The march of bare-bodied Daughters and slaves from the fortress continued, until a mess of limbs and anatomies were packed so tightly together that not another finger, nipple or limp penis could fit.
Actually, that apparently wasn’t entirely true. A figure shoved itself between the ranks, up to the plateau’s edge. She wore a long braid of hair across her shoulder, black as a raven’s plumage. Her ribs were showing, jagged and protruding. Her arms reminded Elaya of a bird’s legs, so brittle and thin that they might snap with the smallest amount of pressure.
“Daughter Elaya,” the woman crowed. An enforcer—Elaya knew her face, but couldn’t recall anything else. Her voice was high-pitched and crackly. “I never got to congratulate you. And you are so worthy of my compliments. Fleeing Silderine, abdicating your Daughterhood—neither of those impress me. But enduring despite casting aside the religion that birthed you, despite denouncing the almighty Sisters… that is a lofty achievement. Tell me, how is it living in hell?”
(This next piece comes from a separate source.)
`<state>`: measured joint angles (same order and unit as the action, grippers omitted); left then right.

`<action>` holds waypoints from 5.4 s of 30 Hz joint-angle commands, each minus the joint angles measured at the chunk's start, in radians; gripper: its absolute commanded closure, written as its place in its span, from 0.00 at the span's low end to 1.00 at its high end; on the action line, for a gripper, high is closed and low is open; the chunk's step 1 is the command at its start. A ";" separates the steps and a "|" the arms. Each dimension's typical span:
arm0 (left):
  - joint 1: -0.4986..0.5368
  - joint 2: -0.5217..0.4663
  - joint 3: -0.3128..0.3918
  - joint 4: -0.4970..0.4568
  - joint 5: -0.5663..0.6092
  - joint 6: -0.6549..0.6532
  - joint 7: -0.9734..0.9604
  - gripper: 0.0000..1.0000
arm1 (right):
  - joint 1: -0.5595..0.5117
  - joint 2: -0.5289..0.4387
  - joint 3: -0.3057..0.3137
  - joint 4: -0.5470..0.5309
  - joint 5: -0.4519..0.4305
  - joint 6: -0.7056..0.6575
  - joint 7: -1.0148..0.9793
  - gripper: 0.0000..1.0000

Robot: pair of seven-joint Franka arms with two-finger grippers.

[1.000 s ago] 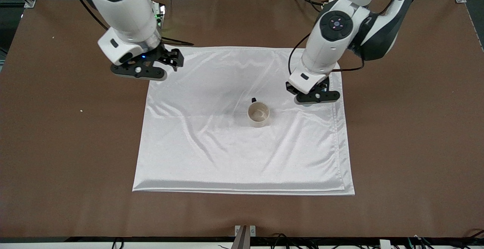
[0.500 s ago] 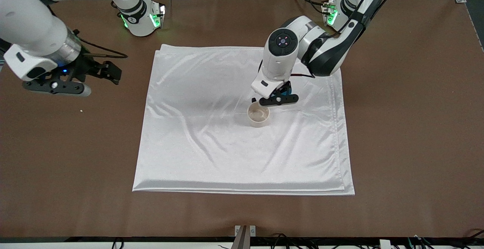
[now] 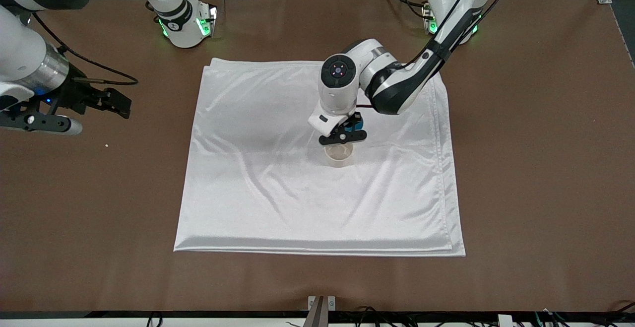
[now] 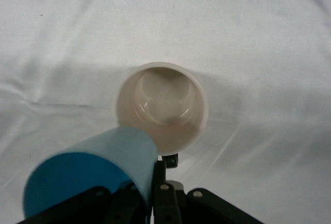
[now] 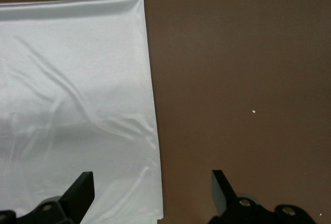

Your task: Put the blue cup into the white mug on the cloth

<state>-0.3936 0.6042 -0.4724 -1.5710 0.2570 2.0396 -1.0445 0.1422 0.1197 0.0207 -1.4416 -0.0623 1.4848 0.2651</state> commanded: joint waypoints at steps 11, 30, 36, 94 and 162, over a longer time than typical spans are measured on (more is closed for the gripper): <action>-0.057 0.069 0.064 0.126 0.047 -0.030 -0.028 1.00 | -0.043 -0.005 0.005 0.047 0.006 0.054 -0.059 0.00; -0.106 0.111 0.104 0.144 0.054 -0.010 -0.048 1.00 | -0.121 -0.009 0.008 0.044 0.036 0.129 -0.190 0.00; -0.111 0.126 0.106 0.144 0.056 0.011 -0.046 1.00 | -0.148 -0.017 0.016 0.040 0.039 0.123 -0.242 0.00; 0.053 -0.366 0.248 -0.142 -0.122 -0.116 0.363 0.00 | -0.204 -0.091 0.041 -0.059 0.099 0.103 -0.380 0.00; 0.305 -0.613 0.408 -0.047 -0.274 -0.364 0.914 0.00 | -0.225 -0.098 0.041 -0.068 0.064 0.069 -0.308 0.00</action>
<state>-0.1105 -0.0208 -0.0479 -1.6459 0.0074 1.6947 -0.1537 -0.0666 0.0549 0.0504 -1.4780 0.0121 1.5550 -0.0299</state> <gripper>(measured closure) 0.000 0.000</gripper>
The brutal northern wind whipped and tossed her words, both enlivening and dulling them.
“I’ve come to put an end to the Twin Sisters,” Elaya said boldly. “I’ve come to kill them. Daughters, slaves, listen to—”
The woman shrieked with laughter. “You cannot kill a belief. You may try to sequester it, plunge it into the water and hold it to the bottom of the ocean, but all you do is embolden and invigorate it. Daughters and the unworthy who sta
nd with them, tell this damned woman and all the damned who follow her what the Twin Sisters mean to you.”
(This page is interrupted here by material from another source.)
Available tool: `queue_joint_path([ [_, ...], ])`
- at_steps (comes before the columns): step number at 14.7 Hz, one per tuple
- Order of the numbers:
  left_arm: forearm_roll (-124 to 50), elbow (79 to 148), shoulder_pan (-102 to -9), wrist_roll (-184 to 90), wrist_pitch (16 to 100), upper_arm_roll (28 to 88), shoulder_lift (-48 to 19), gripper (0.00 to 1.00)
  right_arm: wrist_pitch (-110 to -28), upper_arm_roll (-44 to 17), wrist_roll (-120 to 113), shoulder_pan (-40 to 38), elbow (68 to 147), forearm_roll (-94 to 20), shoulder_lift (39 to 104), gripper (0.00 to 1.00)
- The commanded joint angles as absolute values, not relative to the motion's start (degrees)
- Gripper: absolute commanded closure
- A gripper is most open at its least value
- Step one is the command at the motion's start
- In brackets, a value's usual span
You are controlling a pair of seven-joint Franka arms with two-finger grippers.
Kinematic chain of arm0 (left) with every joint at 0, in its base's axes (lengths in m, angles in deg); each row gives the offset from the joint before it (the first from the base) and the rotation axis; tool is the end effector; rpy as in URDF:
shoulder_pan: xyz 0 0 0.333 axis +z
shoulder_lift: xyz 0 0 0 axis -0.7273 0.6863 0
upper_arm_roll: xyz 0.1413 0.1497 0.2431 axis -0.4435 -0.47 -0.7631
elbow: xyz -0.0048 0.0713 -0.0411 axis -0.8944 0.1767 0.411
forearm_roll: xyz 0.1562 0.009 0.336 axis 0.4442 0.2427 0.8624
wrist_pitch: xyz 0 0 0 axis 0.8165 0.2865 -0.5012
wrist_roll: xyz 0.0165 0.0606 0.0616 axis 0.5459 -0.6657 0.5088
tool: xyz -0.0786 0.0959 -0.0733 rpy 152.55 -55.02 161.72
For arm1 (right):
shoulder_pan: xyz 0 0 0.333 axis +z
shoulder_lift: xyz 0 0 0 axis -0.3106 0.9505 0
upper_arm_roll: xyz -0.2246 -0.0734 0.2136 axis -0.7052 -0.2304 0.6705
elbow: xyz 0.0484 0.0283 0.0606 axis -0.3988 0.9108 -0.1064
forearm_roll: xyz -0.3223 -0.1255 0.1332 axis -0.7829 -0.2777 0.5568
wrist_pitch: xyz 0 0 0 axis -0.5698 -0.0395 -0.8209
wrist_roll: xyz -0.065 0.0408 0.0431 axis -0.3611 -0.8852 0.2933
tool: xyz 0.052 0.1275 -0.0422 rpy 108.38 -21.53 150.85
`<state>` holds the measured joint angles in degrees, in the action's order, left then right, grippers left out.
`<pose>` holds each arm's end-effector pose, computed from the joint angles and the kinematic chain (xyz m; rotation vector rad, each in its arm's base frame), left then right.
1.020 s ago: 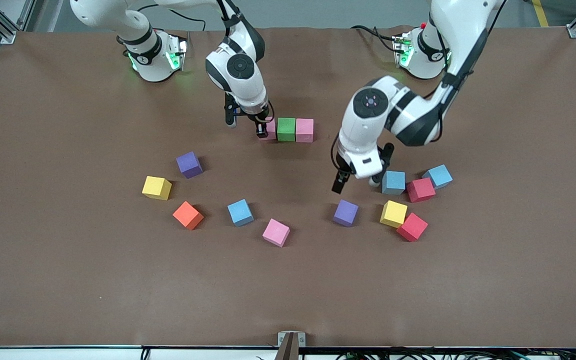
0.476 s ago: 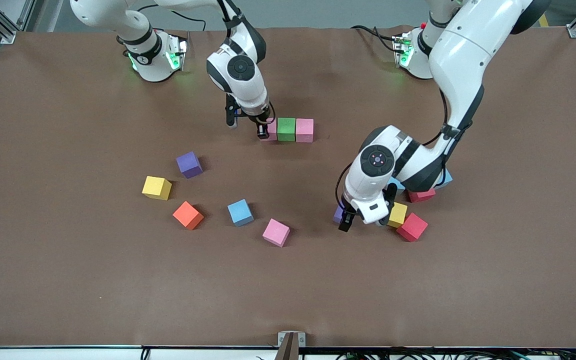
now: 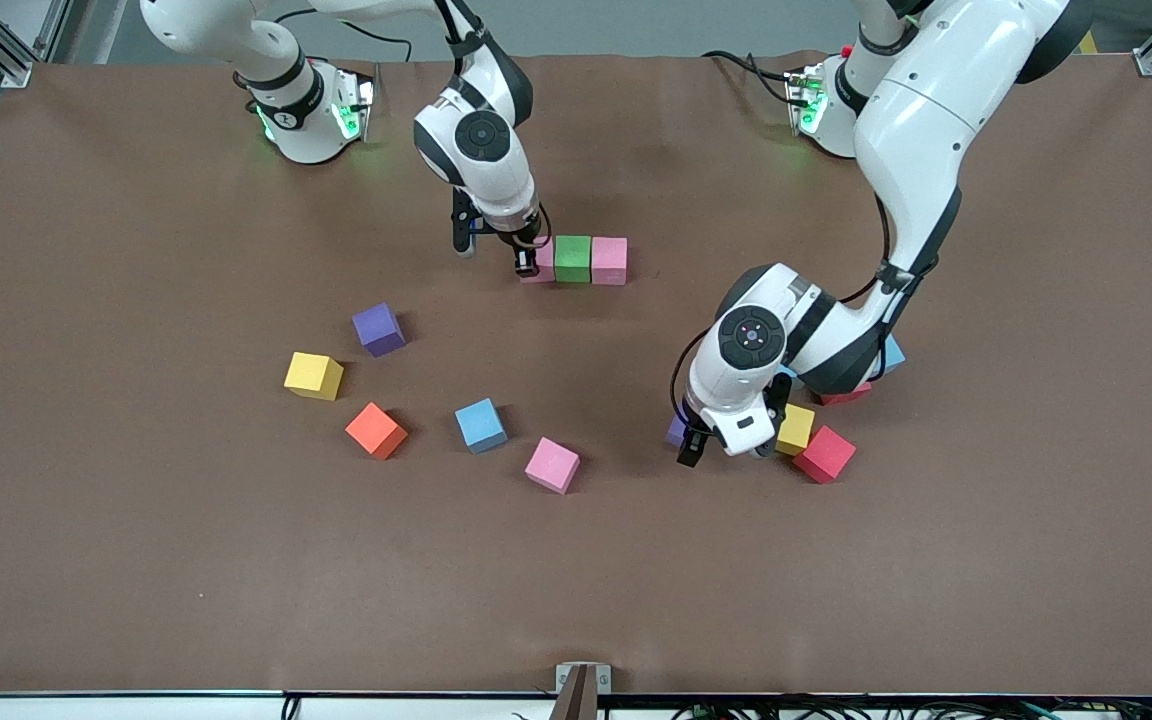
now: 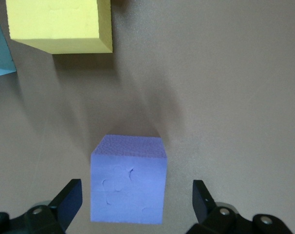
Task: Arrange 11 blocks into digit 3
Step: 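Grasp the cyan cube with the right gripper while the left gripper holds purple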
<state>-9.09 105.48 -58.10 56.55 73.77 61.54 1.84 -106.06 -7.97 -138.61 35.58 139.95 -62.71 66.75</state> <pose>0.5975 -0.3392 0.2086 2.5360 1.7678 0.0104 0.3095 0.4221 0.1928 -2.2712 2.1243 0.1489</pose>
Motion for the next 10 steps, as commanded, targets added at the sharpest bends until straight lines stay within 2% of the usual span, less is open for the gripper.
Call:
queue_joint_path([
  [1, -8.43, 103.81, -58.0, 56.38, 72.62, 61.72, 3.51, 0.0, -106.27, -7.98, -139.13, 35.78, 139.05, -61.61, 67.58, 0.99],
  [8, -8.08, 103.81, -58.0, 56.38, 72.8, 61.72, 4.83, 0.01, -105.83, -7.98, -139.13, 35.87, 138.26, -61.7, 68.02, 0.99],
  [9, -8.08, 103.81, -58.0, 56.38, 72.8, 61.72, 4.83, 0.11, -105.83, -8.07, -139.13, 35.96, 138.25, -61.61, 68.02, 0.98],
  [10, -8.16, 103.81, -57.91, 56.38, 72.8, 61.72, 4.66, 0.25, -105.74, -7.98, -139.13, 35.96, 138.25, -61.69, 68.02, 0.97],
])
Every daughter and slave, in one voice, chanted, “Sorcery is a sin that has tainted this world, therefore”—we are all sinners, Elaya thought, finding herself following along with the well-known mantra—“and only by the grace of the Twin Sisters are we permitted to exist, and by their benevolence we will pursue the sorcery that infects this world with immorality, and we will vanquish it. We will purge the sin from these lands and from our hearts.”
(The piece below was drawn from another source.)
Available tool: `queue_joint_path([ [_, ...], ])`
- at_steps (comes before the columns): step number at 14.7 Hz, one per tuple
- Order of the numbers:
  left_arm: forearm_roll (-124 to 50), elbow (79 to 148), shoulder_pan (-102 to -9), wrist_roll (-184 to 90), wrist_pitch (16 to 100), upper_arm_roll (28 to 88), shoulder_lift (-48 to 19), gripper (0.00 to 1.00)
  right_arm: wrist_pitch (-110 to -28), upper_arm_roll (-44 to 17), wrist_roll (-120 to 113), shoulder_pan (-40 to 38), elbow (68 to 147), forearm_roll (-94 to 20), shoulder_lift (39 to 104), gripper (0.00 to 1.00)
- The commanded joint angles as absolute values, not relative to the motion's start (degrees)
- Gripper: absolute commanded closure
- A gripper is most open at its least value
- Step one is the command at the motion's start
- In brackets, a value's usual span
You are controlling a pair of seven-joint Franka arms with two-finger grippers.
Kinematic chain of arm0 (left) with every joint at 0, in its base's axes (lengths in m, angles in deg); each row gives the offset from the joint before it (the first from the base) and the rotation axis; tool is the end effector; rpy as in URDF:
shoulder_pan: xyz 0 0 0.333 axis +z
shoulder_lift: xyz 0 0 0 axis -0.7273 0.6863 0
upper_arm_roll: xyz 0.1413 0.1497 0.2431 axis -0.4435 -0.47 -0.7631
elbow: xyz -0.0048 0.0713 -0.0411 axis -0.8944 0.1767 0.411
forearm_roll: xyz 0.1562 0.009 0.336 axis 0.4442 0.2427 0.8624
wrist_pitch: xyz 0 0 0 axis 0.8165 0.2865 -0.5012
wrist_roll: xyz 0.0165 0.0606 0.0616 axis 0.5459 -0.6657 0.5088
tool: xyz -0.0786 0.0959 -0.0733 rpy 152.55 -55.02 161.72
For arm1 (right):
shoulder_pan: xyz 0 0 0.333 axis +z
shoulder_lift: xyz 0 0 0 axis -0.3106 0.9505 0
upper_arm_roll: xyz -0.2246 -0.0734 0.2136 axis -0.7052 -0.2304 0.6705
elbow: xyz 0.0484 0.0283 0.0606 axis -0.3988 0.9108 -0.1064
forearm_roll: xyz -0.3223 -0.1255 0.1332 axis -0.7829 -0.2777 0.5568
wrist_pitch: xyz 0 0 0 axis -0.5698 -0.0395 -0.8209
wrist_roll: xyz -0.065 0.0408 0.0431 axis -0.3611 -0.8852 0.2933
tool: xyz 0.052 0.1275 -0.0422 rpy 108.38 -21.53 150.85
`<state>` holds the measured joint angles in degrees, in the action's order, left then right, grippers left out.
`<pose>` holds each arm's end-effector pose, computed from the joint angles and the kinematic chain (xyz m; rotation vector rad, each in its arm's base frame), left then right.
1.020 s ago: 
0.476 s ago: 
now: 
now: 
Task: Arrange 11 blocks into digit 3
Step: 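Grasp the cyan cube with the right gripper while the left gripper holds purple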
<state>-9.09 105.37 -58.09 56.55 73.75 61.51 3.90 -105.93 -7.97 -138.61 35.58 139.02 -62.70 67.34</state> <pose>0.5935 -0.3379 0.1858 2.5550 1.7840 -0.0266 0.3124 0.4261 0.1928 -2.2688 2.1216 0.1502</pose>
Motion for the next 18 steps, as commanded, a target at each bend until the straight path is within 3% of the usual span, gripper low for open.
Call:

They paused and slowly sang a chilling hymn.
The Sisters birthed us
And filled us fat
They clothed us warm
And hardened our bones
The Sisters will come
The Sisters will free us
Sorcery is a blight
Sorcery is an evil
Sorcery must die
And by our hands it will
The Sisters will come
The Sisters will free us
They are the gods
They are the goddesses
They are the almighty
They are pure
I will give my life for the Sisters
I will give my life to be free of this sin.
“Make good on your vows, Daughters and children of the Twin Sisters. Know in your hearts that they will break your sinner’s chains should you offer them the greatest sacrifice of all: unyielding faith that they will return. Go now, and return them.”
A single Daughter at the edge of the plateau held out her arms and threw herself off.
“Whoa, whoa,” Adom said, stepping forward.
Another Daughter followed. Two more, ten. Twenty. They plunged from the steppe unafraid and tumbled the same, relaxed and at peace.
Elaya watched the first handful splatter onto the rocks below. Some were impaled by spears of ice, while blunt boulders and rocks splintered the skulls of others and spewed brains and blood that the snow drank eagerly.